ASSIGNMENT: Copying exactly, give the lines in the material below from the one with "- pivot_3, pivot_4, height" to the one with "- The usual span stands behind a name", ends included, and nothing besides.

MATERIAL PROVIDED:
┌──

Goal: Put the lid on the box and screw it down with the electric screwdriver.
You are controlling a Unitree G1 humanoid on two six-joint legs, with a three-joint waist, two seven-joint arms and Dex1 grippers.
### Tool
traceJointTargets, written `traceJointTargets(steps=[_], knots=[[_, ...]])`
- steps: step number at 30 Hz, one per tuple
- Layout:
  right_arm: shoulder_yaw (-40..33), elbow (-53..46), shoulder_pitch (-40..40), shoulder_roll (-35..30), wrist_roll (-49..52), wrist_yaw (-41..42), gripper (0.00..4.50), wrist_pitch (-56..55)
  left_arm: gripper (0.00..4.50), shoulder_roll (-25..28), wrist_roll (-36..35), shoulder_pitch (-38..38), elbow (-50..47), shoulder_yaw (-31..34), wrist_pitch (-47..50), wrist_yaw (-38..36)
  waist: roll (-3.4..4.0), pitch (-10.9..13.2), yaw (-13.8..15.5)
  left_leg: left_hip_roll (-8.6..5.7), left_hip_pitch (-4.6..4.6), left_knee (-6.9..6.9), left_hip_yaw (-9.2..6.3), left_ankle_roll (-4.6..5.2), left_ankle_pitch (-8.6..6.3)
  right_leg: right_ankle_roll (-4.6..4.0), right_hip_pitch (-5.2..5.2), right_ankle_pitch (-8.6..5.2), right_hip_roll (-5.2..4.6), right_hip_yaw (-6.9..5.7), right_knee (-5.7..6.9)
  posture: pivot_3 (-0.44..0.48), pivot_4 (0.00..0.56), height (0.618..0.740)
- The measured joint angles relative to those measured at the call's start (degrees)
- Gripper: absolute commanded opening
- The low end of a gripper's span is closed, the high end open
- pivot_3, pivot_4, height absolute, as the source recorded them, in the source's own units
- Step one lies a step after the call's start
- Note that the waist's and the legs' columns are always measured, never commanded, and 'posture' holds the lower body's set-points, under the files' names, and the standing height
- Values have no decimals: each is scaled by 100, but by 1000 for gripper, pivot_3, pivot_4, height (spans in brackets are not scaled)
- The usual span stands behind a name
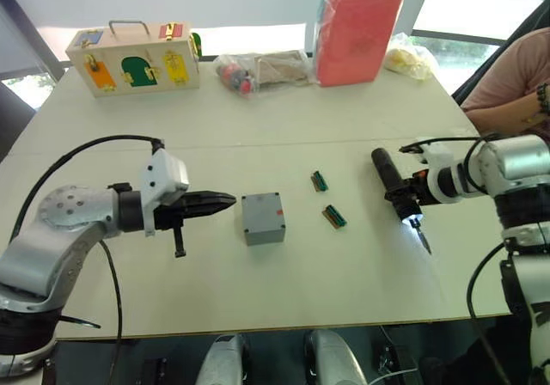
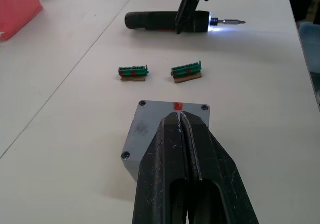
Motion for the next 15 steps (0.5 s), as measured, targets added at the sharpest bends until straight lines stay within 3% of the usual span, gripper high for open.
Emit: traceJointTargets(steps=[3, 5, 10, 15], knots=[[4, 38, -26, 60, -96, 164, 4017, -204, 0, 13, -47, -7, 4, -1, 27, 41, 0, 0, 11, -1, 0, 3, -1, -10, 6, 5, 2, 7, 0, 1, -1, 0, 150, 730], [5, -2, -26, 57, -177, 285, 4391, -323, 0, 58, -46, -31, 31, -1, 24, 38, 1, 0, 17, -2, 1, 3, -2, -13, 9, 5, 2, 8, 1, 1, 1, 0, 150, 730], [-86, -1298, 439, -718, -178, 1030, 4391, -811, 0, 157, 102, -116, 273, -33, 11, 120, 15, 9, 78, -6, -5, 2, -9, -15, 10, 7, 0, 8, -4, -1, 2, 0, 150, 730], [-1089, -3205, 1359, -1418, 460, 1980, 4391, -1367, 0, 397, 333, 343, 485, 112, -41, 149, 14, 9, 14, 1, 0, -5, -5, -13, 9, 9, 0, 7, 0, 0, -8, 0, 150, 730]])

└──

TASK OUTPUT:
- pivot_3, pivot_4, height absolute, as the source recorded them, in the source's own units
- Step one lies a step after the call's start
- Note that the waist's and the legs' columns are always measured, never commanded, and 'posture' holds the lower body's set-points, under the files' names, and the standing height
- Values have no decimals: each is scaled by 100, but by 1000 for gripper, pivot_3, pivot_4, height (spans in brackets are not scaled)
- The usual span stands behind a name

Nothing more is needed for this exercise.